» About this exercise: Show each line of the entries below in which the word "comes" appears.

[Records from a dataset]
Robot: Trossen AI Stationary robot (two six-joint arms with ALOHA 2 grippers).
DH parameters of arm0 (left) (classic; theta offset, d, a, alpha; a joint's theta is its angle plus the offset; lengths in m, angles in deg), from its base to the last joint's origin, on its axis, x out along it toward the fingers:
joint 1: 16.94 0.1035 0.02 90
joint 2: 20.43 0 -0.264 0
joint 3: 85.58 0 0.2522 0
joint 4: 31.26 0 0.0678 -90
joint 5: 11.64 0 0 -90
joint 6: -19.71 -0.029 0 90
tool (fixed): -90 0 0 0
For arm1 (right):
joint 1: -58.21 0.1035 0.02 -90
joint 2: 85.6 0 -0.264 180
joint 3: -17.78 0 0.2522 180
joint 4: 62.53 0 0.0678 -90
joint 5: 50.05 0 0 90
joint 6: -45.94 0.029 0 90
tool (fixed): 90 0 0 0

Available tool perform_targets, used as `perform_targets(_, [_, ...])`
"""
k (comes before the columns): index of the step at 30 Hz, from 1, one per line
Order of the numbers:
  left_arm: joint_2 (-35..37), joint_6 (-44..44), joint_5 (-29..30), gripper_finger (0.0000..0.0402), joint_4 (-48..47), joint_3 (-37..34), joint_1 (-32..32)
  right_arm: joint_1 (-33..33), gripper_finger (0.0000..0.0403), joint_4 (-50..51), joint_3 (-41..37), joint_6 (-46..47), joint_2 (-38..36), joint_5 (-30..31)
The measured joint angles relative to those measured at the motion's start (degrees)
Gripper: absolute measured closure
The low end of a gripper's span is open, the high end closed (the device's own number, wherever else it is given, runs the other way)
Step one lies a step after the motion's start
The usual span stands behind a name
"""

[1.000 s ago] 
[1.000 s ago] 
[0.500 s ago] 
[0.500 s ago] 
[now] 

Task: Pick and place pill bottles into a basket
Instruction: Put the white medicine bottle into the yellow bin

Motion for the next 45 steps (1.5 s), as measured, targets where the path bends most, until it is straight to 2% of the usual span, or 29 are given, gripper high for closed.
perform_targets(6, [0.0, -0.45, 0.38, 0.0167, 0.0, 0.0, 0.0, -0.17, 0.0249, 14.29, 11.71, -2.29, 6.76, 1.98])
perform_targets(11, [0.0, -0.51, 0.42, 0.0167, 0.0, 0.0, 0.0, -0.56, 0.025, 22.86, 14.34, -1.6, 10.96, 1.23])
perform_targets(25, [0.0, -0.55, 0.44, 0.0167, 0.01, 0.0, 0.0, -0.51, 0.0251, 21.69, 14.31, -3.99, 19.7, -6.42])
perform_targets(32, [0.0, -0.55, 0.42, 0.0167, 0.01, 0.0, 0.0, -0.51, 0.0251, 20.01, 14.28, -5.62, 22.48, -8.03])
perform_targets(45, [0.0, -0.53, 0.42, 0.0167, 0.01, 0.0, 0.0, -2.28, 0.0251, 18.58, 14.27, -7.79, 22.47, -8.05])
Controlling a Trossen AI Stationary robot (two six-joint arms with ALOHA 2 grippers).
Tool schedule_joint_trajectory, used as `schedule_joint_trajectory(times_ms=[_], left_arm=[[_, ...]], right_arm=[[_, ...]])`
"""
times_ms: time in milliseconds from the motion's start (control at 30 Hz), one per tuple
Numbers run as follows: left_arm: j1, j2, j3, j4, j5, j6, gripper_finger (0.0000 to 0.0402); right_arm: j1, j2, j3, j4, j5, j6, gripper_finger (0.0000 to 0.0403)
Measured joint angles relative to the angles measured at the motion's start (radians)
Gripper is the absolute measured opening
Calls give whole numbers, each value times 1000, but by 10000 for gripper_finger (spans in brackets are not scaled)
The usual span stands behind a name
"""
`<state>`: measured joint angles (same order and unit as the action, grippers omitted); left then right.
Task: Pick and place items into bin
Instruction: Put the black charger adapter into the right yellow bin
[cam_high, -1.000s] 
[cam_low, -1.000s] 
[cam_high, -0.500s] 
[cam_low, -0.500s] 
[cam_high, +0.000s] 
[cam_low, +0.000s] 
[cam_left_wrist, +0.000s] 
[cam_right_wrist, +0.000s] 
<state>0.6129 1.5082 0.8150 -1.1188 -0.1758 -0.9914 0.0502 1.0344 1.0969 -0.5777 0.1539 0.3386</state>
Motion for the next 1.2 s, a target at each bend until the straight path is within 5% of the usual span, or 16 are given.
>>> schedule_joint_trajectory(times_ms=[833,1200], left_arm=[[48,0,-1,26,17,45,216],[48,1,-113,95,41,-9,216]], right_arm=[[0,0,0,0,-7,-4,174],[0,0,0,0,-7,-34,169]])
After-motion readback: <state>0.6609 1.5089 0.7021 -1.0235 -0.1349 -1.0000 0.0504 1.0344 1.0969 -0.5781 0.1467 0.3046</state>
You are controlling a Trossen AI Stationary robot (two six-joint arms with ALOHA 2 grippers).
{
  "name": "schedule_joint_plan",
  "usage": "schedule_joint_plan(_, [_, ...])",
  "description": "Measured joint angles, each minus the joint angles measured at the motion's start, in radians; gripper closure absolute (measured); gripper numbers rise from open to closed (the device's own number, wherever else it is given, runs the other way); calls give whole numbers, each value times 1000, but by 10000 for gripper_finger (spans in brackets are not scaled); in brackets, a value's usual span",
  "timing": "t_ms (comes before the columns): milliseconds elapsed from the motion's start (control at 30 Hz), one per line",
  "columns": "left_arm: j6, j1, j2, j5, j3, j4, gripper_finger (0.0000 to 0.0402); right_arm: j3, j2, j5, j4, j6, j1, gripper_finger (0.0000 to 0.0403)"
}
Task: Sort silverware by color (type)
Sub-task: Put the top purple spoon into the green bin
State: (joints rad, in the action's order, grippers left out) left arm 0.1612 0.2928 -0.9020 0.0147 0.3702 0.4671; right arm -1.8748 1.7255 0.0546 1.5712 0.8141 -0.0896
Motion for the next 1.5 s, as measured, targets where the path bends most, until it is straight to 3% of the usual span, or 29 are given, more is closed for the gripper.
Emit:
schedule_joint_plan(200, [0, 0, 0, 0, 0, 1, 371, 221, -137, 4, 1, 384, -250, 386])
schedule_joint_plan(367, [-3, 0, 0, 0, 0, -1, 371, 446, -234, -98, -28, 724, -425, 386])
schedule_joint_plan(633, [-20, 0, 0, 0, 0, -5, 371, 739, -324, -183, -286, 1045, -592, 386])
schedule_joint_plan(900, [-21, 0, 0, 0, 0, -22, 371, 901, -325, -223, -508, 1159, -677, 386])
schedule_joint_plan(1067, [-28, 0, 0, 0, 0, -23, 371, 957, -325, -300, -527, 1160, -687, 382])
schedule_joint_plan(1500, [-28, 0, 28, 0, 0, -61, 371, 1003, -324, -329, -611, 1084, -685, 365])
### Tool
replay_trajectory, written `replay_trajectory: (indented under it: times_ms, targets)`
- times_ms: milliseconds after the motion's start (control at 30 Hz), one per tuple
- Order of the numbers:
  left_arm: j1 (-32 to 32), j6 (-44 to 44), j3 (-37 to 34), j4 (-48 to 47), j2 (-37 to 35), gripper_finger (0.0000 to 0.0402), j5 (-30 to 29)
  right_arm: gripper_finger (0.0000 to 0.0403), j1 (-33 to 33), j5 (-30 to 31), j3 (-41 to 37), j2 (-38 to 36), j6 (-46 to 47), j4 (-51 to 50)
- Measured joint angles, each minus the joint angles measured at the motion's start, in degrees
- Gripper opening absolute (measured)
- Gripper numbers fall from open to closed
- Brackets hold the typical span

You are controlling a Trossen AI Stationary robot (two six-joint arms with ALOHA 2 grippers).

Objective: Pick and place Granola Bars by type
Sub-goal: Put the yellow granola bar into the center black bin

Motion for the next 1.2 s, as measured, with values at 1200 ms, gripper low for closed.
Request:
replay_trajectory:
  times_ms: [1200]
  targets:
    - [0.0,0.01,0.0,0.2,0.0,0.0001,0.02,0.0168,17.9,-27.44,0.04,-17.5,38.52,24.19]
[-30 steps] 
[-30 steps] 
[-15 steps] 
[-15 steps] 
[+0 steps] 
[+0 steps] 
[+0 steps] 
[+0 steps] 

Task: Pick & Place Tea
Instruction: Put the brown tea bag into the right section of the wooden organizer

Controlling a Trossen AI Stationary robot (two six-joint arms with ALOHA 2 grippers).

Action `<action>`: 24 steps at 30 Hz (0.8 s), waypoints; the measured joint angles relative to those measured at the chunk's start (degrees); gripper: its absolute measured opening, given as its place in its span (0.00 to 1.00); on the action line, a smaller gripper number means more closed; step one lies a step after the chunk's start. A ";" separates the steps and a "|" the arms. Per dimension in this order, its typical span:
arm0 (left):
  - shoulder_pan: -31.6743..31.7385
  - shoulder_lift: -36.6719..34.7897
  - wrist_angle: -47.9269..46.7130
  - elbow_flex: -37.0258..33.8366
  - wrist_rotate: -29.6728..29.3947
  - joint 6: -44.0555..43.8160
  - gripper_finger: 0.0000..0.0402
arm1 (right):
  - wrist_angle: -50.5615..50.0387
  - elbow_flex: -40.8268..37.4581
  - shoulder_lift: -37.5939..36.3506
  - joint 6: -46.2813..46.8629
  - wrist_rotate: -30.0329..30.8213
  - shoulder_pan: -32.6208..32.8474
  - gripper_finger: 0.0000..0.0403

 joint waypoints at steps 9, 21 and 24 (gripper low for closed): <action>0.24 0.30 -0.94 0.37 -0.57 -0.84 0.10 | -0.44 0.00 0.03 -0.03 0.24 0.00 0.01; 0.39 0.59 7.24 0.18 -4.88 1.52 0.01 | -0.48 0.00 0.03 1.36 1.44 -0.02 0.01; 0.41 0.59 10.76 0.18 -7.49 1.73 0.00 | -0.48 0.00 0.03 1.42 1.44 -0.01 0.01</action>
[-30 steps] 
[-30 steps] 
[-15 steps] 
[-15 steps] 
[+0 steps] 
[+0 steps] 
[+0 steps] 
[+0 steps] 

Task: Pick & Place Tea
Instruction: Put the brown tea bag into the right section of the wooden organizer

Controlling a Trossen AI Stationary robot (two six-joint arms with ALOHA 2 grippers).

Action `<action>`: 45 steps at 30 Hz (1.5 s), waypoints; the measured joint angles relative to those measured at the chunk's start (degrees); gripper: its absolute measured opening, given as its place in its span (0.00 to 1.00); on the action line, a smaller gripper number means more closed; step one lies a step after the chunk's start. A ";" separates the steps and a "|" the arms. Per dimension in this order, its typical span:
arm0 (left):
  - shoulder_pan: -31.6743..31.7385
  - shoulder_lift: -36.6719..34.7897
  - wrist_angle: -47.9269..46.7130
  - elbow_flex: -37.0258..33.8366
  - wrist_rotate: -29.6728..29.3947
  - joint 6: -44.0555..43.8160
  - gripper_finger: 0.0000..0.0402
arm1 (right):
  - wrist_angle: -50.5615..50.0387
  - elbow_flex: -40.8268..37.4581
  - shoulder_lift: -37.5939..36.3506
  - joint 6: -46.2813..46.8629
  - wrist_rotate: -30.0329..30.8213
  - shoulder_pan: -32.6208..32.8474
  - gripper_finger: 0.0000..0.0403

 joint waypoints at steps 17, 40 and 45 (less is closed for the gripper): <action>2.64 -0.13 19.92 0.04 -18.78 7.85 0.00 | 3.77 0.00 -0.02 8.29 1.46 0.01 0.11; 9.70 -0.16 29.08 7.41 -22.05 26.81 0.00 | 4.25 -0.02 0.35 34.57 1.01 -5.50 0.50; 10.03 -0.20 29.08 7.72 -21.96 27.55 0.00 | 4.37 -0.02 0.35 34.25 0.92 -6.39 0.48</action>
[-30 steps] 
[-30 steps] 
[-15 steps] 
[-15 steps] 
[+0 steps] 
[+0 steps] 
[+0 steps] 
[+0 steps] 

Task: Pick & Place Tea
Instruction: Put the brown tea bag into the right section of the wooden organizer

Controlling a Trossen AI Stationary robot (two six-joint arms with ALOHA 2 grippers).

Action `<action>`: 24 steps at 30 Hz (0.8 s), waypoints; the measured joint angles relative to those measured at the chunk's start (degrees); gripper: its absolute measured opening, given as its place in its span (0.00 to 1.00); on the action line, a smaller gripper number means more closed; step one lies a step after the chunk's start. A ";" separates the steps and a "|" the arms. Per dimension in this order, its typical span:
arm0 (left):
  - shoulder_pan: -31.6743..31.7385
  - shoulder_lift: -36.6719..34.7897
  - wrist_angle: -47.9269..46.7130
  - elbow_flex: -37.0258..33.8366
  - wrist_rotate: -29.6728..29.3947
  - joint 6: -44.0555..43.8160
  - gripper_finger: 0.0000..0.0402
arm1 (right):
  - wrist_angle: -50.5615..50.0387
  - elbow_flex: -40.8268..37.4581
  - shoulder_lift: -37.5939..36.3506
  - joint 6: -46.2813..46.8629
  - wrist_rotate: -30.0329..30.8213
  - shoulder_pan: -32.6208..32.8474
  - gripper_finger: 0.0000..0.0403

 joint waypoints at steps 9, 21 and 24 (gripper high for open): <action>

» Reply:
k (comes before the columns): index of the step at 30 Hz, from 1, one per line
  "timing": "t_ms (comes before the columns): milliseconds elapsed from the motion's start (control at 30 Hz), one per line",

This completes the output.